Available Bill Text for HB1097
* Truly Agreed * Senate Committee Substitute * Perfected * Committee * Introduced *

BILL SUMMARIES

TRULY AGREED

SCS HB 1097 -- TRESPASS

This bill allows governmental entities to sue for treble damages
resulting from a defendant who trespasses onto government-owned
property and damages any plants or minerals there.  The bill
clarifies that this is a strict liability tort.

The bill also codifies the common law that property owners have
no duty of care to trespassers when those trespassers enter the
property from an adjoining body of water.


PERFECTED

HB 1097 -- TRESPASS (Hosmer)

Under current law, a person is liable for treble the value of
any tree, timber, rails, or wood the person cuts down, injures,
destroys, or carries off another person's land.  This bill adds
the requirement that such act be done negligently or
intentionally before liability attaches.

FISCAL NOTE:  No impact on state funds.


COMMITTEE

HB 1097 -- TRESPASS

SPONSOR:  Hosmer

COMMITTEE ACTION:  Voted "do pass by consent" by the Committee
on Civil and Administrative Law by a vote of 16 to 0.
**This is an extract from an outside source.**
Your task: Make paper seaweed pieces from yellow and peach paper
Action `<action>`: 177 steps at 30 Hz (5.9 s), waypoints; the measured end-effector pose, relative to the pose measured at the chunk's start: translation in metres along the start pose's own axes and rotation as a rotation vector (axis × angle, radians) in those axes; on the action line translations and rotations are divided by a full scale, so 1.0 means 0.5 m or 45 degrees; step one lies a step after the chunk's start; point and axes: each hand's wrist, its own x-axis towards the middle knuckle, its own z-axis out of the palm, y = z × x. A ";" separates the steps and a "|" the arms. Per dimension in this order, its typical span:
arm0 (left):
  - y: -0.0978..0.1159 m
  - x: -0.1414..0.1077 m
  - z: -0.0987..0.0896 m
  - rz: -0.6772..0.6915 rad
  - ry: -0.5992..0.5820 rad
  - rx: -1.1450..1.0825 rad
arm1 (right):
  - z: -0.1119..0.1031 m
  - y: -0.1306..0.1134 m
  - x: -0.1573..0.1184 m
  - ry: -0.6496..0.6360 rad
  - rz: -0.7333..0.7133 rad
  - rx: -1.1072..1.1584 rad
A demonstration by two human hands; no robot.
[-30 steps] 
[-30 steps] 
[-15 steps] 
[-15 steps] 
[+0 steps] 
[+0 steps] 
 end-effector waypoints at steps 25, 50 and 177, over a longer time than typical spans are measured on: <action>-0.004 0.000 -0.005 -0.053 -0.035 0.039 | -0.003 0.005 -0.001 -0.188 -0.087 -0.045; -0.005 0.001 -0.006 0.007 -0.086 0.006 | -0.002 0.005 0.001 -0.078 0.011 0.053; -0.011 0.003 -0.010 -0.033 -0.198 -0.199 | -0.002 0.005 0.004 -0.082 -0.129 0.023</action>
Under current law, a person is liable for treble the value of
any tree, timber, rails, or wood the person cuts down, injures,
destroys, or carries off another person's land.  This bill adds
the requirement that such act be done negligently or
intentionally before liability attaches.

FISCAL NOTE:  No impact on state funds.

PROPONENTS:  Supporters say that this change is needed to
clarify the level of culpability required, because negligence or
intent does not appear in the statute.  Courts can interpret the
current law to impose strict liability.

Testifying for the bill was Representative Hosmer.

OPPONENTS:  There was no opposition voiced to the committee.

Richard Smreker, Legislative Analyst


INTRODUCED

HB 1097 -- Trespass

Sponsor:  Hosmer

Under current law, a person is liable for treble the value of
any tree, timber, rails, or wood the person cuts down, injures,
destroys, or carries off another person's land.  This bill adds
the requirement that such act be done negligently or
intentionally before liability attaches.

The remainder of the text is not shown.